Optimum arrangement of 2D shapes on a larger rectangular plane is a very old challenge. In fact, it is not a problem unique to printing industry. Any industry that must cut smaller shapes out of larger flat have to tackle this optimization problem. Examples are sheet metal, glass, wood, cloth & leather industries to name a few. But this problem takes on a completely new dimension and complexity in printing industry.

Nesting

Paper is probably the most malleable and easily workable flat substrate. One can fold, crease, emboss, coat, varnish, paste, die cut, CNC cut, guillotine cut a paper while a sheet metal can only be CNC cut, bent, welded, and painted. Essentially, the finishing operations are way too many in our printing industry and a ganging software or an imposition software that does not consider the requirements and constraints of the finishing operations would be no good.
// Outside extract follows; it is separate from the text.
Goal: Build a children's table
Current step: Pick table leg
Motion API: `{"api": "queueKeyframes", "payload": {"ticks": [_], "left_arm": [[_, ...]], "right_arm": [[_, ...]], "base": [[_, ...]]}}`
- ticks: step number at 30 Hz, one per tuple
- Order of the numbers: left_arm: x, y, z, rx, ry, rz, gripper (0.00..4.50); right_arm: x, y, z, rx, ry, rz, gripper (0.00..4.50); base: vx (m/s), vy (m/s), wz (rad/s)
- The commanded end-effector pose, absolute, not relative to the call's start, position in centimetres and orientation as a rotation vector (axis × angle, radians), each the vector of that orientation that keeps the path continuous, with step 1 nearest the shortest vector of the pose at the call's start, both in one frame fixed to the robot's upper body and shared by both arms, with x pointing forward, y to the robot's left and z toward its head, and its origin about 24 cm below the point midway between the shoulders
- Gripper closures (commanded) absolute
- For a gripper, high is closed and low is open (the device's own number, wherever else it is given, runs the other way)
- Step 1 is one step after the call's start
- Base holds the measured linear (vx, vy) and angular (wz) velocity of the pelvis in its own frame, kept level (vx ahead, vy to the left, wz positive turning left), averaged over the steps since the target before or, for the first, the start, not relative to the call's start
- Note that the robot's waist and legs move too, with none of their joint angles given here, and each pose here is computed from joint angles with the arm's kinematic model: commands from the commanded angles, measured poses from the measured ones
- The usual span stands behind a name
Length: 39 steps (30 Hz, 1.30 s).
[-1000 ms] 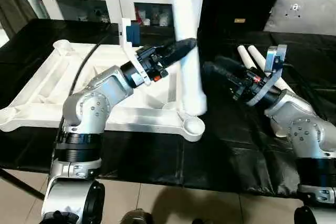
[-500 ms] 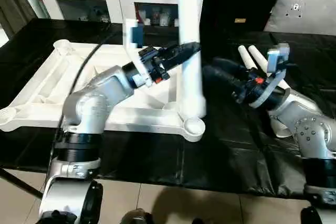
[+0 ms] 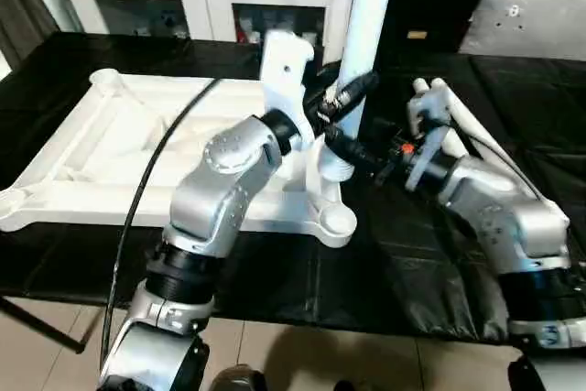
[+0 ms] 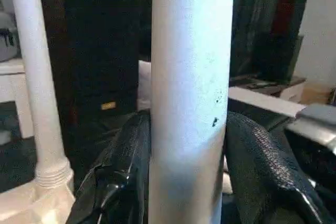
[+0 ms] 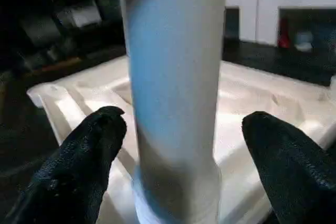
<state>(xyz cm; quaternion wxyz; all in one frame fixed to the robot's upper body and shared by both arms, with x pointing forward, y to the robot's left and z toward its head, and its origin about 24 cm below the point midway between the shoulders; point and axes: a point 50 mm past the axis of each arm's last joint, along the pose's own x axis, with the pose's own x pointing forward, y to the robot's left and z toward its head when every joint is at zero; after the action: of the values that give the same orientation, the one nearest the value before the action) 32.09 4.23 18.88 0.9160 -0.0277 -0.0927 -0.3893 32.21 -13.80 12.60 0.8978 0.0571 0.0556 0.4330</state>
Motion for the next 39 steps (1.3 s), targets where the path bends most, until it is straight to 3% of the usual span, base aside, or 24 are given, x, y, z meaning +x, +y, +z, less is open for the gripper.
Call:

Another important fact (and in my humble opinion, the most important one) that differentiates ganging from simple nesting is the fixed cost component of each imposition layout. In the offset printing scenario, when optimizing for paper utilization, it will be a grave mistake to ignore the cost of making the plates and press make-ready. The challenge is not just about paper utilization but also about press time utilization. It is about balancing the two and finishing process as well.

Die-cut layout

In a simple nesting problem, the pieces that go on the sheet/roll and their required quantity is already known. Subsequently, what remains to be solved is to find a compact way to arrange them on the sheet. It is not that simple when ganging hundreds of jobs across multiple presses and finishing equipment. The problem definition is much looser, the unknown variables are more, and constraints are also more. A lot many decisions must be made by the software before it reaches the level of simple nesting. The software must choose-

  • Which set of jobs to place together?
  • How many copies of each job on a single imposition, so that over-runs are minimized?
  • The right press/technology. Offset vs Digital?

The software must also ensure the compatibility of the selected sheet size or press with the required finishing operations. It is not necessary that a sheet that can be printed, can also be cut. It depends on the sheet sizes that the finishing equipment can handle.

Ganging

There is much more to the ganging problem than minimizing wastage of paper. Without solving all these puzzles, you will have an impractical solution that will require too many human inputs, defeating the purpose of having an automatic ganging solution.